WORK TO COMPLETE: A faithful copy of the whole listing is required.

SOURCE DATA:
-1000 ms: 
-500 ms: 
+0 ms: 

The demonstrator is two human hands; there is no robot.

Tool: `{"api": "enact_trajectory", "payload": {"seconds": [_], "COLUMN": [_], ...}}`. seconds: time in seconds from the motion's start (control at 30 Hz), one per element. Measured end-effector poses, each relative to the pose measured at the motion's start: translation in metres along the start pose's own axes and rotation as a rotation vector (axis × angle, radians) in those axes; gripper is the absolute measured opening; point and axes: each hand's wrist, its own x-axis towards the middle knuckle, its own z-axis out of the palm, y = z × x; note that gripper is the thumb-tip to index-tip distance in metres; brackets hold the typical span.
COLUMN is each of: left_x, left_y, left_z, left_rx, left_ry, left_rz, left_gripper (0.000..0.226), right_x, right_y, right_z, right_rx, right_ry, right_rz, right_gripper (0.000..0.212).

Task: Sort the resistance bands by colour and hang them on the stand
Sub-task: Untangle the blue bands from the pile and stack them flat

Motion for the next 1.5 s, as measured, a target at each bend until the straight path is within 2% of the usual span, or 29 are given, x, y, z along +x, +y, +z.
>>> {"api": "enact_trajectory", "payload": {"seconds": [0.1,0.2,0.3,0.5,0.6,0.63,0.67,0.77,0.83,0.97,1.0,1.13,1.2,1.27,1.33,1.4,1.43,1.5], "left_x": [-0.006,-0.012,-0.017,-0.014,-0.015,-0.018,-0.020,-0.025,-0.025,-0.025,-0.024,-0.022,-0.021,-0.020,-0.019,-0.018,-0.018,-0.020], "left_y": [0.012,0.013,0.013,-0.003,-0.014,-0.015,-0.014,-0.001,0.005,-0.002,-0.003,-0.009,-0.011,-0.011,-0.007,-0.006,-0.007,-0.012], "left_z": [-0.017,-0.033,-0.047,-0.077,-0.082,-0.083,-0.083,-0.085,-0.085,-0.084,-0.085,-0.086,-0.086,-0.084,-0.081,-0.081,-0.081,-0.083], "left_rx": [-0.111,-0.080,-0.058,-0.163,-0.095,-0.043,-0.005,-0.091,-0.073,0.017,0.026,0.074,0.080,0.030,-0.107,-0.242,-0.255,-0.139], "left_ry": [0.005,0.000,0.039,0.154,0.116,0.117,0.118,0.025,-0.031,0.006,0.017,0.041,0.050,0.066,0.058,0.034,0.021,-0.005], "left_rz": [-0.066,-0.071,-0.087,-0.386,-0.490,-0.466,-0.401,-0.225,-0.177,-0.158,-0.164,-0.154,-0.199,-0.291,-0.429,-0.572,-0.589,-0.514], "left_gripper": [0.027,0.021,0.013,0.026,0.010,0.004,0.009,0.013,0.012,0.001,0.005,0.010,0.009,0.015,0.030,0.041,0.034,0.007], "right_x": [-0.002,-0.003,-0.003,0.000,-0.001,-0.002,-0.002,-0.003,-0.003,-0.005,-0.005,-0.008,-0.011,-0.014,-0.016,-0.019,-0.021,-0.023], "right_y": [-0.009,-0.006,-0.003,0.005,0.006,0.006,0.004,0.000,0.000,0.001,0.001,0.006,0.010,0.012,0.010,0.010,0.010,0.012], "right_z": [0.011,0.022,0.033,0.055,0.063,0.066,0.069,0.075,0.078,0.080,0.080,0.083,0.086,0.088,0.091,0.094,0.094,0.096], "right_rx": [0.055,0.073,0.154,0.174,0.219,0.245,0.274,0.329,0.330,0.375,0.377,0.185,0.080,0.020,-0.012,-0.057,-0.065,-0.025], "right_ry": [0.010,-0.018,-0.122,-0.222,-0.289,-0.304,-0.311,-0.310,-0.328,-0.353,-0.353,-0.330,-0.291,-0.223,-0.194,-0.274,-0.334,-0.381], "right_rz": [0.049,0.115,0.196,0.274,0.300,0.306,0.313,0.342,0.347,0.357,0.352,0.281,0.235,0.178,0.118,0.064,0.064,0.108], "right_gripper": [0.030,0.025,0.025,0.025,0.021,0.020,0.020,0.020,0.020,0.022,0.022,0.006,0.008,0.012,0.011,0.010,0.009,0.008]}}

WRITTEN RESPONSE:
-1000 ms: 
-500 ms: 
+0 ms: 

The demonstrator is two human hands; there is no robot.

Tool: `{"api": "enact_trajectory", "payload": {"seconds": [_], "COLUMN": [_], ...}}`. seconds: time in seconds from the motion's start (control at 30 Hz), one per element. Measured end-effector poses, each relative to the pose measured at the motion's start: translation in metres along the start pose's own axes and rotation as a rotation vector (axis × angle, radians) in those axes; gripper is the absolute measured opening; point and axes: each hand's wrist, its own x-axis towards the middle knuckle, its own z-axis out of the palm, y = z × x; note that gripper is the thumb-tip to index-tip distance in metres; brackets hold the typical span.
COLUMN is each of: left_x, left_y, left_z, left_rx, left_ry, left_rz, left_gripper (0.000..0.226), right_x, right_y, right_z, right_rx, right_ry, right_rz, right_gripper (0.000..0.212).

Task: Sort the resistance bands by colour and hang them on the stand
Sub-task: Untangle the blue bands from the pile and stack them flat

Motion for the next 1.5 s, as measured, a target at each bend until the straight path is within 2% of the usual span, or 29 are given, x, y, z along +x, +y, +z.
>>> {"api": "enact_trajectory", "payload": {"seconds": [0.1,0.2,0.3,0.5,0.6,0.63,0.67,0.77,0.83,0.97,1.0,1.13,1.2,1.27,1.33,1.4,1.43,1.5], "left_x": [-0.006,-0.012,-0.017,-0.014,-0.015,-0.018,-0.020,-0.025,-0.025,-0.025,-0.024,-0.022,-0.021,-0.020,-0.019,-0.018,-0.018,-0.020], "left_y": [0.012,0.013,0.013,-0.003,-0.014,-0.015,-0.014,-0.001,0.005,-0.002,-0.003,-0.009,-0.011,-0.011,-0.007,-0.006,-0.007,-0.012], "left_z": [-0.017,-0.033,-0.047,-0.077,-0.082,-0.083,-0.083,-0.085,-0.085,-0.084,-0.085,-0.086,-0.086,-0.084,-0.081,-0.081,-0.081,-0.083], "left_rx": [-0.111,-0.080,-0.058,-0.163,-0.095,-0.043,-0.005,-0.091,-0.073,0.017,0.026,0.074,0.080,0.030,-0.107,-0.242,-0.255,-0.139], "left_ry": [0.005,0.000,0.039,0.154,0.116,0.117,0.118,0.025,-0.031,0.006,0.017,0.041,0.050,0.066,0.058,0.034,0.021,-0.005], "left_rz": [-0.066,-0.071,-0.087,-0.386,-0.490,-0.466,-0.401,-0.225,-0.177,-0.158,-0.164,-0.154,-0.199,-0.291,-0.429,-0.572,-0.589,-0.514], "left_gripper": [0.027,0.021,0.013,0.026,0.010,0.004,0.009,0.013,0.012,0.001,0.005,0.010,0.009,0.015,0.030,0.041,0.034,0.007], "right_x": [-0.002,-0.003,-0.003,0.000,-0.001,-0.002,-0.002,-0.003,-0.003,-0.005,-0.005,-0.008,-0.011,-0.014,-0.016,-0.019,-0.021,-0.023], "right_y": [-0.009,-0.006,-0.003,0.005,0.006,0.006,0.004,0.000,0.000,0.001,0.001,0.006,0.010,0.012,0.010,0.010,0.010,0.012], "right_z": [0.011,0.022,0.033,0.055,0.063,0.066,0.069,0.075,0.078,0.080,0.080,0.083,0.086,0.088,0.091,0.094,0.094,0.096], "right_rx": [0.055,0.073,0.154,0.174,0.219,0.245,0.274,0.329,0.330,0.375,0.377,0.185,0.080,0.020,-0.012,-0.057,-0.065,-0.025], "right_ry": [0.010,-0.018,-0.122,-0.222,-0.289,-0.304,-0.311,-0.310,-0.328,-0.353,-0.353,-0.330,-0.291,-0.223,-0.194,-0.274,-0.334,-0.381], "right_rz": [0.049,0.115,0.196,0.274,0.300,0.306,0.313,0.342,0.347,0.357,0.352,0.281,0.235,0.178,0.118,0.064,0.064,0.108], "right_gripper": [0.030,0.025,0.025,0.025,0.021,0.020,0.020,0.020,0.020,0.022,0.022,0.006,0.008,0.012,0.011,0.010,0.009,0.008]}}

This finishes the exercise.